A câmera mostra o perfil de um índio adulto e um menino de cerca de 10 anos, caminhando em direção ao local em que encontramos Ceci e Isabel. Eles armam o arco e a flecha. Um plano médio dos inimigos mostra Peri entrando na frente do arco empunhado. Em

novo foco temos um plano próximo de Peri, ferido, atirando com uma pequena pistola nos aimorés. O tiro espanta as aves silvestres, que saem em revoada, quando vemos Peri perseguindo o garoto aimoré, em plano médio. A tomada seguinte mostra Isabel e Cecília fugindo do rio. Um novo plano geral apresenta os índios reunidos em outra parte do rio, quando são avisados do ocorrido e iniciam um grito de guerra. No romance, os inimigos são representados por “dois selvagens, mal cobertos por uma tanga de penas amarelas [...]”, abatidos de uma só vez por Peri, e acompanhados pelo “vulto de uma índia que sumiu-se ligeiramente no mato [...]” (p. 63). Aqui, as sutis diferenças existentes entre a narração do romance e a apresentação das cenas do filme não alteram a suposta retomada da visão do índio e da natureza como exótico e pitoresco, confirmando a intertextualidade existente na adaptação do romance para o cinema. Ambos representam uma construção imaginária da figura do índio, a qual, segundo Novaes,

em vez de entrar no mundo dos gestos, signos e símbolos que permitiriam compreender o sentido e o poder da cultura e das instituições, dos mitos, dos símbolos e das palavras dos primitivos, o Ocidente apressou-se em desenhá- los como o bom e mau selvagem, o violento, o canibal, sem história, sem memória e sem formas de organização política (NOVAES, 1999, p. 10). Um close do rosto de Peri, escondido atrás de uma árvore, sugere que a cena anterior é vista por ele, com o espaço sendo mostrado com detalhes, e havendo uma grande incidência de panorâmicas que, associadas aos closes mencionados, mostram a beleza do local, repleto de flores e árvores silvestres. A inquietação do herói, por causa da presença das moças no mesmo local em que se encontram os índios aimorés – inimigos da família Mariz – reafirma a redefinição do espaço de acordo com a origem daqueles que o povoam.

De modo semelhante, o romance de Alencar também conserva as personagens restritas a seus espaços “de origem”. A apresentação dos espaços se faz pelas palavras do narrador, auxiliado pelas personagens e por acontecimentos específicos, como o de “No banho”, por exemplo.

A descrição espacial também comunga com a idéia de que o romance de Alencar e o filme de Bengell – respectivamente produzidos nos séculos XIX e XX – consideram a imagem de um espaço exótico e pitoresco, concernente à escola de Thevet e Lery e da tarefa de construir a nacionalidade, para a composição de um retrato do Brasil oitocentista.
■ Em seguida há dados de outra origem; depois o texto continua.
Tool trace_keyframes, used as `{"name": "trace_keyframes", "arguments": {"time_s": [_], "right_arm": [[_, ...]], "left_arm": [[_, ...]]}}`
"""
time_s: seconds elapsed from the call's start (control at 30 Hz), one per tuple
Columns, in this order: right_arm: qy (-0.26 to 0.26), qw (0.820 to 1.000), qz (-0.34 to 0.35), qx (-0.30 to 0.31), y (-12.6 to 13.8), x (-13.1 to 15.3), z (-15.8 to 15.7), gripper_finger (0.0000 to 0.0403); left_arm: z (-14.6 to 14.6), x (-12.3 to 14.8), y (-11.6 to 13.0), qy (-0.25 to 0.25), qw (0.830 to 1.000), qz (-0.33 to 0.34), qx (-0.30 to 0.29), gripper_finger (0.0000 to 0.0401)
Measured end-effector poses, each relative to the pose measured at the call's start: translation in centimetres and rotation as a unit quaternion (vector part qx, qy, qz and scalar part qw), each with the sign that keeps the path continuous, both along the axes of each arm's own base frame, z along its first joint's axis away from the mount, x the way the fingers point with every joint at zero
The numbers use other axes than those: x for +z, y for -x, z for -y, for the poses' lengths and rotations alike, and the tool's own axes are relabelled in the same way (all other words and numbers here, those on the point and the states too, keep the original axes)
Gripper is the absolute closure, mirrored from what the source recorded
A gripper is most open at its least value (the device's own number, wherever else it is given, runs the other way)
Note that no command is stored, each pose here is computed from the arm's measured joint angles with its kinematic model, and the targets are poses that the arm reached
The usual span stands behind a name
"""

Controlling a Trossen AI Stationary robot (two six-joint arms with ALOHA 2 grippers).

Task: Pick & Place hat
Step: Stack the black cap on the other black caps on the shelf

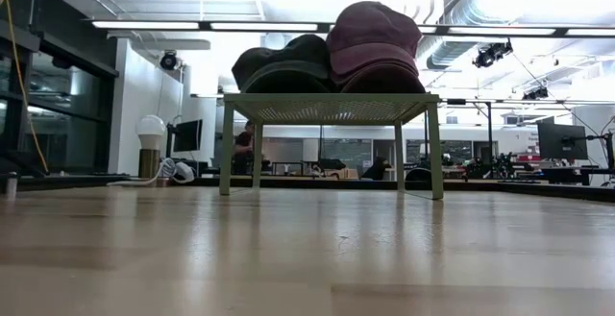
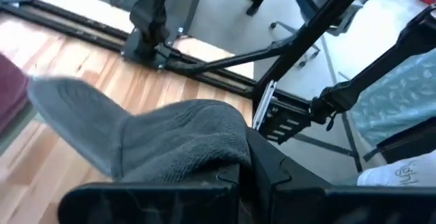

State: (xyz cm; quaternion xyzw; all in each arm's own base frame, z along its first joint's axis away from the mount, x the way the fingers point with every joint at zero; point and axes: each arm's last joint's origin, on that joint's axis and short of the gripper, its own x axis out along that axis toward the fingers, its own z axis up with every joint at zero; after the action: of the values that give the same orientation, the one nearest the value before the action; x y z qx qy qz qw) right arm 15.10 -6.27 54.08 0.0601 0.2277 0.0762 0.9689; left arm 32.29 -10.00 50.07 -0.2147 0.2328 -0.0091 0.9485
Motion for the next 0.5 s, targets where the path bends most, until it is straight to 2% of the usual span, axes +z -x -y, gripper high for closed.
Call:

É dentro desse espaço “exótico” e “pitoresco” que Bengell dispõe suas personagens como detentoras de vozes ideológicas divergentes, configurando um contexto em que encontramos, em

primeiro lugar, três pontos de vista opostos que convivem aparentemente em harmonia: 1) o de D. Antônio, que sublinha a importância do Brasil como império colonial; 2) o de Peri, que, apesar de apresentar-se como amigo da família Mariz, tem consciência da importância da manutenção de sua cultura; e 3) o ponto de vista de Loredano e seus comparsas, apoiado na idéia do Brasil como um lugar “onde se pode ir viver e fazer fortuna [...]” (ROUANET, 1991, p. 97). A partir disso, poderíamos inferir, então, que três posições ideológicas despontam no filme de Bengell: a do colonizador, a do habitante indígena e a do explorador. Essa questão será estudada a posteriori, neste trabalho.